Paul Seixas, le grand espoir du cyclisme français, va reprendre la compétition la semaine prochaine, ouvrant une année où il espère se rapprocher encore du niveau de Tadej Pogacar, Jonas Vingegaard et Remco Evenepoel, qu'il avait tutoyés en fin de saison dernière alors qu'il n'était âgé que de 19 ans. Avec en toile de fond, la perspective du Tour de France...
C'est la semaine prochaine, à l'occasion du Tour d'Algarve au Portugal (18-22 février) que Paul Seixas, le grand espoir du cyclisme français, va débuter sa saison. Et le jeune leader de l'équipe Décathlon-CGA CGM ne manque pas d'ambitions, légitimées par la confirmation qu'il a reçue de son énorme potentiel lors de la fin de saison dernière, où il avait été le seul à pouvoir suivre Pogacar et Evenepoel lors de leur grande offensive aux Championnats d'Europe, pour finalement terminer troisième, avant de finir 7ème du Tour de Lombardie, tout cela alors qu'il n'était âgé que de 19 ans.
« Forcément quand on suit ces gars-là une fois... »
Paul Seixas le reconnaît lui-même, ces performances ont changé la donné dans son esprit, comme il l'a confié à l'AFP dans des propos relayés par cyclismactu.net : « Forcément quand on suit ces gars-là une fois, même si c'est qu'une fois, cela donne beaucoup de confiance. En étant beaucoup plus jeune qu'eux, je me dis que si l'année dernière en fin de saison, j'ai réussi à les suivre, cela veut dire que si je progresse encore, je vais pouvoir combler cet écart ».
« J'ai confiance en moi, je sens que je progresse »

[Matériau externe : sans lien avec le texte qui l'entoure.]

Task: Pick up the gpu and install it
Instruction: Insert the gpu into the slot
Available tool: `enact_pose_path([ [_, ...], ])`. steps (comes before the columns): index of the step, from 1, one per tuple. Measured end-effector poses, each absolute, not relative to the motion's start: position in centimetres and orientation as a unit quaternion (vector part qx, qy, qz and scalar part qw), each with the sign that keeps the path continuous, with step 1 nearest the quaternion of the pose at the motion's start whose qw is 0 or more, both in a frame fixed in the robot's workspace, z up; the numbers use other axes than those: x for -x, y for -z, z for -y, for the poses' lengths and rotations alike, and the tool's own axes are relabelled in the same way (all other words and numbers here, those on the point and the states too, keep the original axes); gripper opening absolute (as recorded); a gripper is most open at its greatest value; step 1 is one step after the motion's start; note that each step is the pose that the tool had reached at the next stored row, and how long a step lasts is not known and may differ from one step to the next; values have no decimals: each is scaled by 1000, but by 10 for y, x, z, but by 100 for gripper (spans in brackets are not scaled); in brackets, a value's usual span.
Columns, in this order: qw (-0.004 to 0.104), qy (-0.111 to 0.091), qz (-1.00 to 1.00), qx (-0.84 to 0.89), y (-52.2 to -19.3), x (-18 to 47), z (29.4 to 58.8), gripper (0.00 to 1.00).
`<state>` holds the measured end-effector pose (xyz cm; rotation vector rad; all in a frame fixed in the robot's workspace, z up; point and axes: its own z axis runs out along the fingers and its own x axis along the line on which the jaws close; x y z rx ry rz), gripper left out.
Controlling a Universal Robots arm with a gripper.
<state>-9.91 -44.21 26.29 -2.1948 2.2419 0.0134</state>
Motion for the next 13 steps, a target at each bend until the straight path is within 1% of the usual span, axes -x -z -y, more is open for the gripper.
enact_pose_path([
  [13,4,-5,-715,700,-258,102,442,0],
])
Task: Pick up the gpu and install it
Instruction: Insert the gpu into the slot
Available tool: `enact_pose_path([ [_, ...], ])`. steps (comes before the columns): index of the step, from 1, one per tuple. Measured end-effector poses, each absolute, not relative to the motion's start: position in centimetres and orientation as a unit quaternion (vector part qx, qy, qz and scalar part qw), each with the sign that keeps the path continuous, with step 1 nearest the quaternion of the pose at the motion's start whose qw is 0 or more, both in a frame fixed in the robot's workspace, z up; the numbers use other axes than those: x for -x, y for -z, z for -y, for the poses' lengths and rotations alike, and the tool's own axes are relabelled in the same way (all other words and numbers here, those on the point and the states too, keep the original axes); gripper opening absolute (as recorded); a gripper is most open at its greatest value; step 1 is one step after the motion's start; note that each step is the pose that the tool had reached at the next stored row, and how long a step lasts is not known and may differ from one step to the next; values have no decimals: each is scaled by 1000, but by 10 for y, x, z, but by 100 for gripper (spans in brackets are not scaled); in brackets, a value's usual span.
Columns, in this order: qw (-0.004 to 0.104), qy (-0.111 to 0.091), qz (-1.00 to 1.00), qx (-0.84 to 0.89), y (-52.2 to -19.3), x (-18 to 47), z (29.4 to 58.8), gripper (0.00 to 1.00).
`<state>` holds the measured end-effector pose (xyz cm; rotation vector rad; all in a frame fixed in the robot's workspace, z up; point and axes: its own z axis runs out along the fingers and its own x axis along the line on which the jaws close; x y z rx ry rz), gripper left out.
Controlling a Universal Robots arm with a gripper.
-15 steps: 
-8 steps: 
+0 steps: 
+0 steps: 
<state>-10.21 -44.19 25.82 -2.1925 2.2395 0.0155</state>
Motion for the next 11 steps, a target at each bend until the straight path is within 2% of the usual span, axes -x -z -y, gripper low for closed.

Avant la grande perspective du Tour de France, dont il devrait normalement prendre le départ avec des ambitions élevées au classement général, le jeune coureur tricolore ne cache pas qu'il aimerait gagner rapidement à haut niveau : « On voit les startlists des prochaines courses, il n'y a que des mecs très forts, mais je vais tout donner pour pouvoir lever les bras le plus tôt possible, que ce soit sur l'Algarve ou en Ardèche. Gagner, ce n'est pas une obsession, mais une envie très forte. J'ai confiance en moi, je sens que je progresse ».